** Task to carry out **
Print, exactly as they stand, the lines below from the one that has "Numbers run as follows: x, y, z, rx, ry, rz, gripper" to the one that has "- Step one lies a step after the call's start", inclusive, leaving out the pictures.

** Supplied data **
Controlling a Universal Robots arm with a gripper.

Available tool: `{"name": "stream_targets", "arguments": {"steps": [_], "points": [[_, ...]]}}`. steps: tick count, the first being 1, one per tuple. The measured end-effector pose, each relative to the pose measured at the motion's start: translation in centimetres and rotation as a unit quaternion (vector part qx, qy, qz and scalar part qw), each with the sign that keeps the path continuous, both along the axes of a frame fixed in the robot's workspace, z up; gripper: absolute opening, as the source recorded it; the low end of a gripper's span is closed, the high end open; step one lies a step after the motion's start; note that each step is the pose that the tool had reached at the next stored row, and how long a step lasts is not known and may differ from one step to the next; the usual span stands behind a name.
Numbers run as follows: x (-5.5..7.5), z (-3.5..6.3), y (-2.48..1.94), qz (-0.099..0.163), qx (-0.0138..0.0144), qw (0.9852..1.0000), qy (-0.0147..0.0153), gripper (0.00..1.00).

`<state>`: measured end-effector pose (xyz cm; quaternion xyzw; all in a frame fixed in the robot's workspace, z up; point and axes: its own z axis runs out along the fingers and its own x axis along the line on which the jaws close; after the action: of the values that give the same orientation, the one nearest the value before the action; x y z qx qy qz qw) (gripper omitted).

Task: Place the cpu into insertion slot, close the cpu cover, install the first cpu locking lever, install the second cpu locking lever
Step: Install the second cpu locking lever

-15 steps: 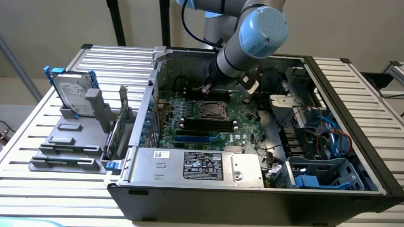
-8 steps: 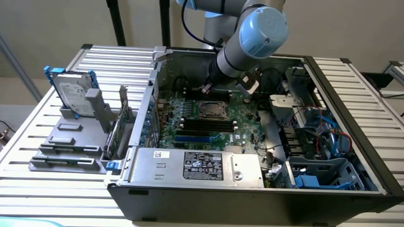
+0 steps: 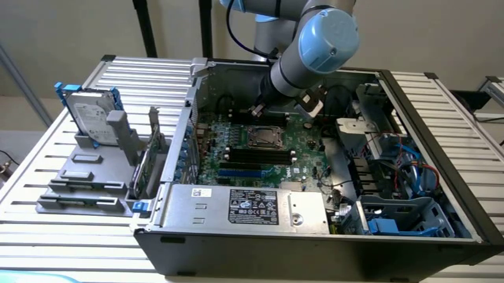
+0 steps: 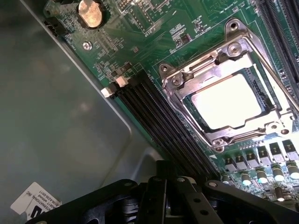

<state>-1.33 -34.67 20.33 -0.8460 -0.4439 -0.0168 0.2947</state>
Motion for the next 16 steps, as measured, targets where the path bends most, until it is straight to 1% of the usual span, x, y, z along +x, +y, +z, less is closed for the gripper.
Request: {"name": "stream_targets", "arguments": {"steps": [16], "points": [[0.0, 0.0, 0.0, 0.0, 0.0043, 1.0, 0.0, 0.11]]}}
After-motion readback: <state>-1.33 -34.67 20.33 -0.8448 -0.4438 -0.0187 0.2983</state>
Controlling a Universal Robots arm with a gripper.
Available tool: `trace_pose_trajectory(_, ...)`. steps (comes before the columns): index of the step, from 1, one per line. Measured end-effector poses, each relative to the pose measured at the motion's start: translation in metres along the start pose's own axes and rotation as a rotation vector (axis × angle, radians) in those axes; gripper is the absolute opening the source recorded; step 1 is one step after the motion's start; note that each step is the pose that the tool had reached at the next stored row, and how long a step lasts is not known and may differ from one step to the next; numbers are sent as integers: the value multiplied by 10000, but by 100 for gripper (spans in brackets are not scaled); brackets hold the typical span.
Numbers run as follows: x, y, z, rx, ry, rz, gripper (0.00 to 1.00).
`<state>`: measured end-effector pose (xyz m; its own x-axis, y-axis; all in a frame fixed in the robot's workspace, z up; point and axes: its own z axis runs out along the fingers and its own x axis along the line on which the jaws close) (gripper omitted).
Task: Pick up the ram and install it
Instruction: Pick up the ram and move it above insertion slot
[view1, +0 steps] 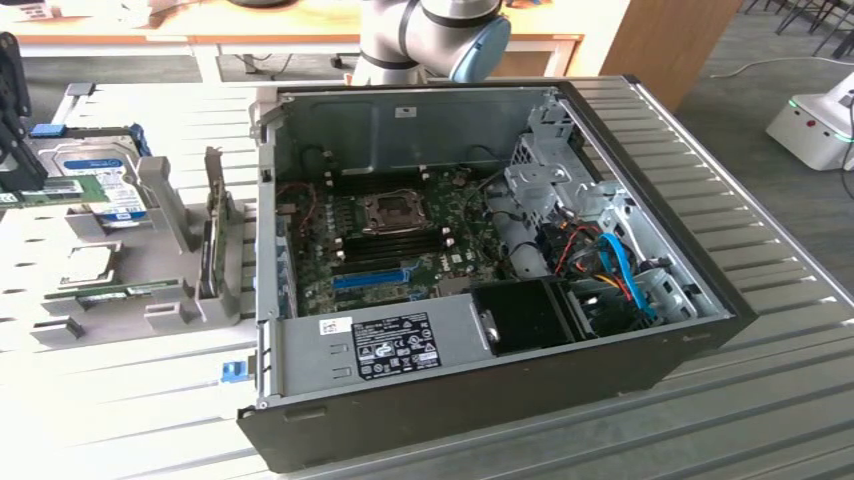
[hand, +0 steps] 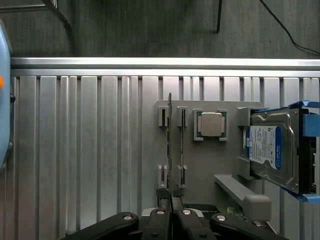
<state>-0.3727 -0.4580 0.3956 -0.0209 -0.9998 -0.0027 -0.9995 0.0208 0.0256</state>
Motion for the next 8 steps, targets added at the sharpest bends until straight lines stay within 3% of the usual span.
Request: trace_pose_trajectory(8,-2,-120,-3,1,0,0,12)
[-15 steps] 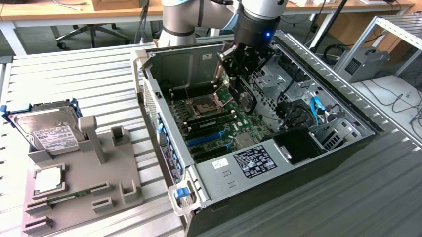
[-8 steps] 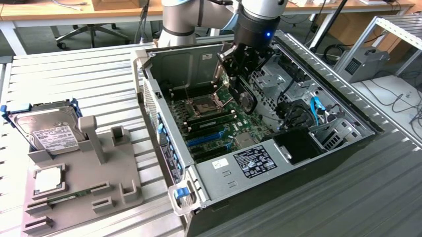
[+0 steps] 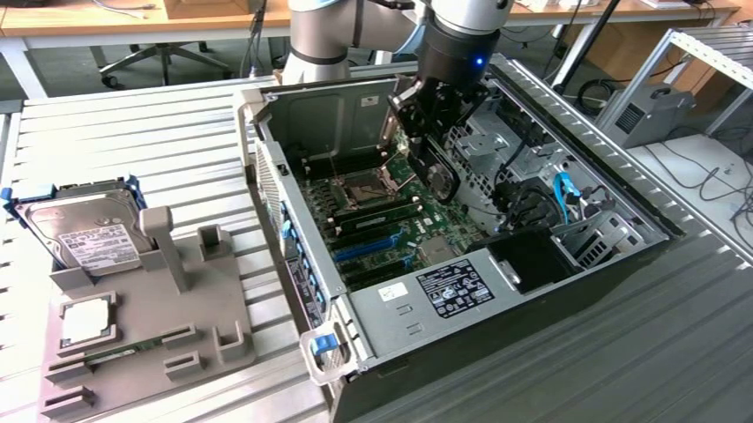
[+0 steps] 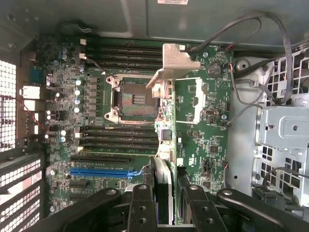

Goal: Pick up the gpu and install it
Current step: 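Insert the gpu into the slot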

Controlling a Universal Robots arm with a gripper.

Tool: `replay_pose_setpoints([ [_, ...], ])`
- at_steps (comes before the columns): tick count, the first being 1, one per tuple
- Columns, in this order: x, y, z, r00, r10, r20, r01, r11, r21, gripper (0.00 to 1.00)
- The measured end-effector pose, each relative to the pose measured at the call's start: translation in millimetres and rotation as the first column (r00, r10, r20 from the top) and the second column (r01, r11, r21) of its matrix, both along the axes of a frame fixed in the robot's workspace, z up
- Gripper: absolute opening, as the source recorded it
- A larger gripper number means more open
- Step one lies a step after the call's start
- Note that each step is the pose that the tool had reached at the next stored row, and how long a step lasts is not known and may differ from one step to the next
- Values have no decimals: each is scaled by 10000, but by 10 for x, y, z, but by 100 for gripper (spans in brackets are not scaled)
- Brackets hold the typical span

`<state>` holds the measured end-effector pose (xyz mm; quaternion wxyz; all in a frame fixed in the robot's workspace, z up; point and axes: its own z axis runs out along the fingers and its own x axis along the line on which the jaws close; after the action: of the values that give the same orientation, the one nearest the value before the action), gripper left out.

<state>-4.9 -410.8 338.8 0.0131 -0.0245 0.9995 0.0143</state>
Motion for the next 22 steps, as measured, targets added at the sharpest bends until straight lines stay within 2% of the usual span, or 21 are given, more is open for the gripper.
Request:
replay_pose_setpoints([
  [22, 0, 0, 0, 9980, 637, 0, -637, 9980, 0, 29],
])
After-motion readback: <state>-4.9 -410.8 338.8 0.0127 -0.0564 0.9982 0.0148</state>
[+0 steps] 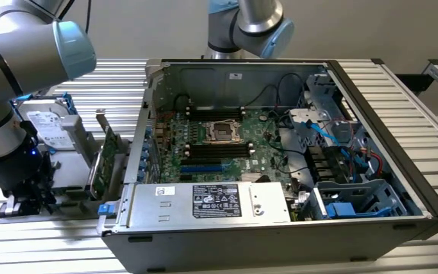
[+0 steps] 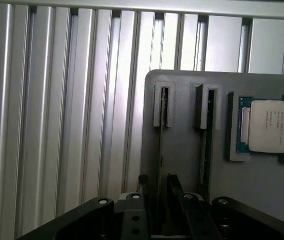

** Response area **
Numbers run as follows: x, y, z, rx, ry, rz, gripper (0.00 to 1.00).
`<state>`: measured end-effector pose (xyz m; its own x-axis, y-axis; all in a frame fixed in the robot's workspace, z up; point and axes: its own z axis runs out along the fingers and its own x axis along the line on which the jaws close) (gripper omitted).
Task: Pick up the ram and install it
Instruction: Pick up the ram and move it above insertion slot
[view1, +0 steps] 
[hand, +0 steps] 
<state>-0.3727 -0.4580 0.3956 -0.0209 -0.9998 -0.0027 -0.9995 0.0208 0.0256</state>
Motion for the next 8 steps, targets added at the sharpest bends until straight lines stay within 3% of the usual span.
Request: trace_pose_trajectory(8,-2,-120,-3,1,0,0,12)
[-15 steps] 
[-8 steps] 
[+0 steps] 
[+0 steps] 

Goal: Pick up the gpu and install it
Current step: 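Insert the gpu into the slot
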
Controlling a Universal Robots arm with a gripper.

Tool: `replay_pose_setpoints([ [_, ...], ])`
- at_steps (comes before the columns): tick count, the first being 1, one per tuple
- Columns, in this order: x, y, z, r00, r10, r20, r01, r11, r21, gripper (0.00 to 1.00)
- The measured end-effector pose, each relative to the pose measured at the call's start: translation in millimetres and rotation as the first column (r00, r10, r20 from the top) and the second column (r01, r11, r21) of its matrix, both along the axes of a frame fixed in the robot's workspace, z up
- Gripper: absolute opening, as the source recorded it
- A larger gripper number means more open
- Step one lies a step after the call's start

Nothing else remains to be done for this exercise.